Can you find the lines of the listing that include "answers" and copy every one?
--------------------------------------------------
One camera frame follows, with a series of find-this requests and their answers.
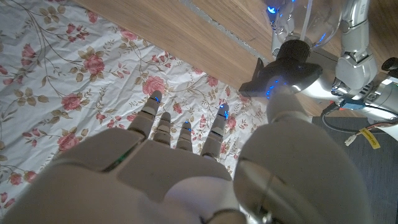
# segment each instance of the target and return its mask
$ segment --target yellow wire tag
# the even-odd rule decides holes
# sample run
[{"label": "yellow wire tag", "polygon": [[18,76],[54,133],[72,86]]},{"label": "yellow wire tag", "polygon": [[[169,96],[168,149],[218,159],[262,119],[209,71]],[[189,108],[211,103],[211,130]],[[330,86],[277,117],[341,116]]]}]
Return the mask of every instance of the yellow wire tag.
[{"label": "yellow wire tag", "polygon": [[369,141],[373,149],[380,149],[380,144],[374,135],[366,128],[359,130],[363,136]]}]

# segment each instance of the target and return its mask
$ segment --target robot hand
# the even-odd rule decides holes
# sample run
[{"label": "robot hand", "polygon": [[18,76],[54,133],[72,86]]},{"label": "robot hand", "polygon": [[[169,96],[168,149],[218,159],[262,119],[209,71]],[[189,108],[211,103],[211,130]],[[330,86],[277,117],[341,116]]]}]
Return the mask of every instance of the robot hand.
[{"label": "robot hand", "polygon": [[271,98],[269,124],[243,146],[234,180],[215,159],[228,106],[196,155],[190,123],[170,148],[168,113],[147,139],[161,96],[153,93],[127,130],[108,129],[56,158],[4,223],[245,224],[239,206],[262,224],[371,223],[358,170],[289,91]]},{"label": "robot hand", "polygon": [[170,148],[170,114],[152,129],[155,91],[127,130],[112,128],[58,156],[7,213],[5,223],[245,223],[232,178],[216,161],[228,117],[221,105],[201,155],[191,124]]}]

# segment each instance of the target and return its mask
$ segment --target cable
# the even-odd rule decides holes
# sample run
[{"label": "cable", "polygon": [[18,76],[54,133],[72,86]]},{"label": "cable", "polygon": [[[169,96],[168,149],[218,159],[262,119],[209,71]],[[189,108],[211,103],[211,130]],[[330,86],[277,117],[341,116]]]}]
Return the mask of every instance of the cable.
[{"label": "cable", "polygon": [[[358,130],[339,128],[339,127],[336,127],[336,126],[328,123],[328,121],[326,120],[326,115],[330,114],[333,111],[338,110],[339,108],[340,107],[338,105],[336,105],[335,103],[332,103],[331,105],[326,107],[322,111],[322,114],[321,114],[321,119],[322,119],[323,124],[325,124],[326,127],[330,128],[332,130],[335,130],[335,131],[340,131],[342,133],[348,133],[348,134],[354,134],[354,135],[358,134],[359,133]],[[387,134],[384,131],[371,131],[371,132],[372,132],[372,134]]]},{"label": "cable", "polygon": [[371,105],[365,105],[365,108],[373,108],[373,109],[381,110],[381,111],[393,114],[395,117],[398,118],[398,114],[395,114],[395,113],[393,113],[393,112],[391,112],[391,111],[389,111],[387,109],[384,109],[384,108],[378,108],[377,106],[371,106]]}]

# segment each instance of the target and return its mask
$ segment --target wooden floor
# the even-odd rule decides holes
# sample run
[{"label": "wooden floor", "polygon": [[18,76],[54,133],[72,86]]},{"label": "wooden floor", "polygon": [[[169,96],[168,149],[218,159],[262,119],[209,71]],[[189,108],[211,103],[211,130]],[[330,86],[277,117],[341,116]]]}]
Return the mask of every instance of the wooden floor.
[{"label": "wooden floor", "polygon": [[[177,0],[75,0],[83,7],[135,32],[149,42],[238,89],[251,80],[257,58],[236,41],[195,14]],[[271,28],[265,17],[263,0],[191,1],[216,23],[230,30],[268,59],[271,57]],[[371,48],[379,66],[398,56],[398,1],[372,0]],[[336,36],[325,48],[340,54]],[[307,112],[319,115],[325,105],[300,96]],[[335,116],[358,116],[351,111]]]}]

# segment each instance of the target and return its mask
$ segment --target white floral bedsheet
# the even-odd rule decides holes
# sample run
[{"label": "white floral bedsheet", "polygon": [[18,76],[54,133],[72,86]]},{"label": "white floral bedsheet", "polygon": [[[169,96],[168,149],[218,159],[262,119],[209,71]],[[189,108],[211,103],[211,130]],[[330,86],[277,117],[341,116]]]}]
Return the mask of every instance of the white floral bedsheet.
[{"label": "white floral bedsheet", "polygon": [[172,114],[174,139],[192,123],[195,153],[218,106],[230,105],[220,162],[231,173],[266,122],[264,105],[73,2],[0,0],[0,21],[2,216],[54,156],[125,128],[154,90],[164,94],[158,115]]}]

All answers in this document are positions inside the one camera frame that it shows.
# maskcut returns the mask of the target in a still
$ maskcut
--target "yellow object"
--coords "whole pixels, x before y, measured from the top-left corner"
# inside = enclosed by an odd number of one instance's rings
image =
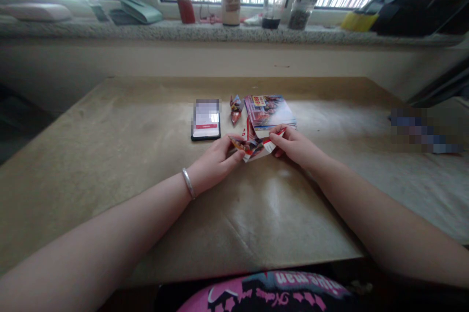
--------------------------------------------------
» **Final answer**:
One camera frame follows, with a series of find-this requests and their answers.
All answers in this document are positions inside the one camera frame that it shows.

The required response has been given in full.